我正在尝试使用df1中的街道名称来定位sdf2中的邮政编码。 df2包含与df1相同的街道名称,但街道可以与多个邮政编码链接(在几个城市中可以找到相同的街道名称)。要查找返回多个值的邮政编码,我需要采用最常见的结果。找到邮政编码后,我需要将其添加到df1中与街道名称相同的一行中的新列。 df1包含500,000行,df2包含900,000多行
head(AllNICrimeData, 10)
Month Longitude Latitude Location Crime.type
1 2015-01 -6.003289 54.55165 SALISBURY PLACE Anti-social behaviour
2 2015-01 -5.707979 54.59231 Anti-social behaviour
3 2015-01 -5.815976 54.73161 MILEBUSH PARK Anti-social behaviour
4 2015-01 -6.393411 54.19788 COLLEGE SQUARE NORTH Anti-social behaviour
5 2015-01 -6.251798 54.85970 STAFFA DRIVE Anti-social behaviour
6 2015-01 -7.206893 54.62265 KILLYCLOGHER ROAD Anti-social behaviour
7 2015-01 -5.915793 54.59242 RAVENHILL REACH Anti-social behaviour
8 2015-01 -5.535389 54.48792 Anti-social behaviour
9 2015-01 -7.322812 54.99940 GREAT JAMES STREET Anti-social behaviour
10 2015-01 -5.954670 54.61568 JAMAICA ROAD Anti-social behaviour
head(CleanNIPostcodeData[, 6:14],)
Number Primary_Thorfare Alt_Thorfare Secondary_Thorfare Locality
Townland Town County Postcode
1 134 WHITEPARK ROAD <NA> <NA> BALLINTOY
BALLINTOY DEMESNE BALLYCASTLE ANTRIM BT546ND
2 27 PRINCESS STREET <NA> <NA> <NA>
PORT RUSH PORTRUSH ANTRIM BT568AX
3 <NA> COVEHILL COURT <NA> <NA> <NA>
GLENAMANUS PORTRUSH ANTRIM BT568GL
4 271 OLDPARK ROAD <NA> <NA> <NA>
TOWN PARKS BELFAST ANTRIM BT146QR
5 2A RAMORE STREET <NA> <NA> <NA>
PORT RUSH PORTRUSH ANTRIM BT568BD
6 52 EGLINTON STREET <NA> <NA> <NA>
PORT RUSH PORTRUSH ANTRIM BT568DY
我需要实现的是在df1中找到与街道关联的df2中的频繁邮政编码,并将邮政编码添加到与df 1中的街道相同的行中的新列。
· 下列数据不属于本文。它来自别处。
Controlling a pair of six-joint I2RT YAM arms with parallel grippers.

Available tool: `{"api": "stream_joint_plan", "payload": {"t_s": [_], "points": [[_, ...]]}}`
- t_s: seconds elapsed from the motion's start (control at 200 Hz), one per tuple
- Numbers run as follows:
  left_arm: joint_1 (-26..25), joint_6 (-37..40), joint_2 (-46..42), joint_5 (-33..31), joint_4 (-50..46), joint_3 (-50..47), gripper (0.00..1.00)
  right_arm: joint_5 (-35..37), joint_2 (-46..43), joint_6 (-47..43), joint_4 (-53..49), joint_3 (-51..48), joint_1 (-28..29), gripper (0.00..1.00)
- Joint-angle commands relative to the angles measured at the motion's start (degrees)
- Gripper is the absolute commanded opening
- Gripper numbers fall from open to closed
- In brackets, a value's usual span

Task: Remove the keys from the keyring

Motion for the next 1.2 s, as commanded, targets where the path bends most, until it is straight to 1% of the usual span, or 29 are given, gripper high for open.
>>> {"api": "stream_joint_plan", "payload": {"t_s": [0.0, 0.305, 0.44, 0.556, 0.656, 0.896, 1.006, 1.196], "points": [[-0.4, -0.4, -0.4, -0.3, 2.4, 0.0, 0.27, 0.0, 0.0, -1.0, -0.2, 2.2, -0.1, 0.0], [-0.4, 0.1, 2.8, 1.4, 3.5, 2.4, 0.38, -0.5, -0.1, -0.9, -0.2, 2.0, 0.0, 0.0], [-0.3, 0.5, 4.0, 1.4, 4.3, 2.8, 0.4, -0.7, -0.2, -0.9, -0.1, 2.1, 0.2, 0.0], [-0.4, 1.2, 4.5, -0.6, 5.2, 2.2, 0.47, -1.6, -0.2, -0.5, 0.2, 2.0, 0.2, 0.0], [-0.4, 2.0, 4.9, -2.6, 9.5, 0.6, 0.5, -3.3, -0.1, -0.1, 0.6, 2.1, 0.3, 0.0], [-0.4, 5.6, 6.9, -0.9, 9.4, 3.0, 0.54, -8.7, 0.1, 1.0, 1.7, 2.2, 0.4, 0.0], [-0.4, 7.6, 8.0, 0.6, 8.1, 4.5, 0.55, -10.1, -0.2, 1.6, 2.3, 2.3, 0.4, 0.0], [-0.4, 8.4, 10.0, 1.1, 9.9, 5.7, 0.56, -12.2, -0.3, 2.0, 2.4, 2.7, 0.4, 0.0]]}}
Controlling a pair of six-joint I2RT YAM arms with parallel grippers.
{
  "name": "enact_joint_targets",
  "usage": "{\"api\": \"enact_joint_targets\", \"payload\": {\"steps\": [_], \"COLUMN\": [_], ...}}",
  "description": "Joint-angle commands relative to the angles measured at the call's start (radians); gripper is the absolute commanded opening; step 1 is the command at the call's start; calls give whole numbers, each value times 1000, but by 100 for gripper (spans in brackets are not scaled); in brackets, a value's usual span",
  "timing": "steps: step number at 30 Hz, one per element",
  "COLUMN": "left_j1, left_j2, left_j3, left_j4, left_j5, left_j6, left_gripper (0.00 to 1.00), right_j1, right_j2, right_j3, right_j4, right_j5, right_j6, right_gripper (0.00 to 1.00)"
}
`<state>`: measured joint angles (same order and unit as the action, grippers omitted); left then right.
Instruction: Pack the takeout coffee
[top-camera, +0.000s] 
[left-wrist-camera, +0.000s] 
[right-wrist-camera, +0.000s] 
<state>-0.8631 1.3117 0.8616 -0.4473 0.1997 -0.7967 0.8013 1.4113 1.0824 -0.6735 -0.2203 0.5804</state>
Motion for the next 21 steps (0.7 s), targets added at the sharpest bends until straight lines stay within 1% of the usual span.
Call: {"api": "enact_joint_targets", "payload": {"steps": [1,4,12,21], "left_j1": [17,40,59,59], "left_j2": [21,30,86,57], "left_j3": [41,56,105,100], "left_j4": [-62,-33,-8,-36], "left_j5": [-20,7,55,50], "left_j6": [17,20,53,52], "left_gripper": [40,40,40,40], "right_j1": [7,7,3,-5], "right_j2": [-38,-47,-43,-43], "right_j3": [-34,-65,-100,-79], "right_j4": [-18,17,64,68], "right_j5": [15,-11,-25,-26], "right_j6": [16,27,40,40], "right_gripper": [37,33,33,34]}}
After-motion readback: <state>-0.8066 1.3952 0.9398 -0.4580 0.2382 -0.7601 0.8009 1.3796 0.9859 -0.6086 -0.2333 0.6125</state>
下面的示例显示了位置的位置与多个邮政编码相关联:
table(CleanNIPostcodeData$Postcode[AllNICrimeData$Location[3] == CleanNIPostcodeData$Primary_Thorfare])
BT387PU BT387QR
22 64
我已经能够确定如何获得最频繁的邮政编码,当多个邮政编码与某个位置相关联,但我无法使用所有街道的邮政编码创建新列。
names(which.max(table(CleanNIPostcodeData$Postcode[AllNICrimeData$Location[3] == CleanNIPostcodeData$Primary_Thorfare])))
在上面的例子中,我找到了df1中第3个街道名称最常见的邮政编码。输出是邮政编码“BT387QR”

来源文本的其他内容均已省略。